#### Your goal
Set down all the data again. Change nothing.

#### Raw data
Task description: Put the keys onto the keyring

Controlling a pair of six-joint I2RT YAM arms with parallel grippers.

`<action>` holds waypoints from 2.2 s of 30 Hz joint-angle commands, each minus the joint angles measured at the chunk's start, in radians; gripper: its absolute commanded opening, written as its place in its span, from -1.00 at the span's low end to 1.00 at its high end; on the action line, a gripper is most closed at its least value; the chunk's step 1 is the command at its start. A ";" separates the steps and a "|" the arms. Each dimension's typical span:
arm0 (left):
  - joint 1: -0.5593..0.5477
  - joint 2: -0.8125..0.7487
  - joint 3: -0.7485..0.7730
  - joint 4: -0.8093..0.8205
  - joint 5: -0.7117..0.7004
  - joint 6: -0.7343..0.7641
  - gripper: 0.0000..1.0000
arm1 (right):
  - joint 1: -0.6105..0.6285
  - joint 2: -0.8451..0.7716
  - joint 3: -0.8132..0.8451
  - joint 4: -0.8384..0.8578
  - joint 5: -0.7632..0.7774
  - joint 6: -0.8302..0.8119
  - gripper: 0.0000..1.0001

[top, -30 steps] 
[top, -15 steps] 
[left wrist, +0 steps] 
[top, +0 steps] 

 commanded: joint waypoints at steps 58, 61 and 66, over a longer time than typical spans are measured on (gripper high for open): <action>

#### Expected output
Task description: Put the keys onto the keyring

Controlling a pair of six-joint I2RT YAM arms with parallel grippers.

`<action>` holds waypoints from 2.2 s of 30 Hz joint-angle commands, each minus the joint angles measured at the chunk's start, in radians; gripper: its absolute commanded opening, written as its place in its span, from -1.00 at the span's low end to 1.00 at its high end; on the action line, a gripper is most closed at its least value; the chunk's step 1 is the command at its start. A ";" separates the steps and a "|" the arms. Each dimension's typical span:
arm0 (left):
  - joint 1: -0.5593..0.5477
  - joint 2: -0.8125..0.7487
  - joint 3: -0.7485..0.7730
  - joint 4: -0.8093..0.8205
  - joint 5: -0.7117..0.7004
  - joint 6: -0.7343..0.7641
  - gripper: 0.0000..1.0000
arm1 (right):
  - joint 1: -0.6105..0.6285
  - joint 2: -0.8451..0.7716
  - joint 3: -0.8132..0.8451
  - joint 4: -0.8384..0.8578
  - joint 5: -0.7632..0.7774
  - joint 6: -0.8302..0.8119
  - gripper: 0.0000..1.0001

[top, -30 steps] 
[top, -15 steps] 
[left wrist, +0 steps] 
[top, +0 steps] 

 commanded: joint waypoints at steps 58, 61 and 66, over a longer time than typical spans are measured on (gripper high for open): <action>

The work on this exercise is done.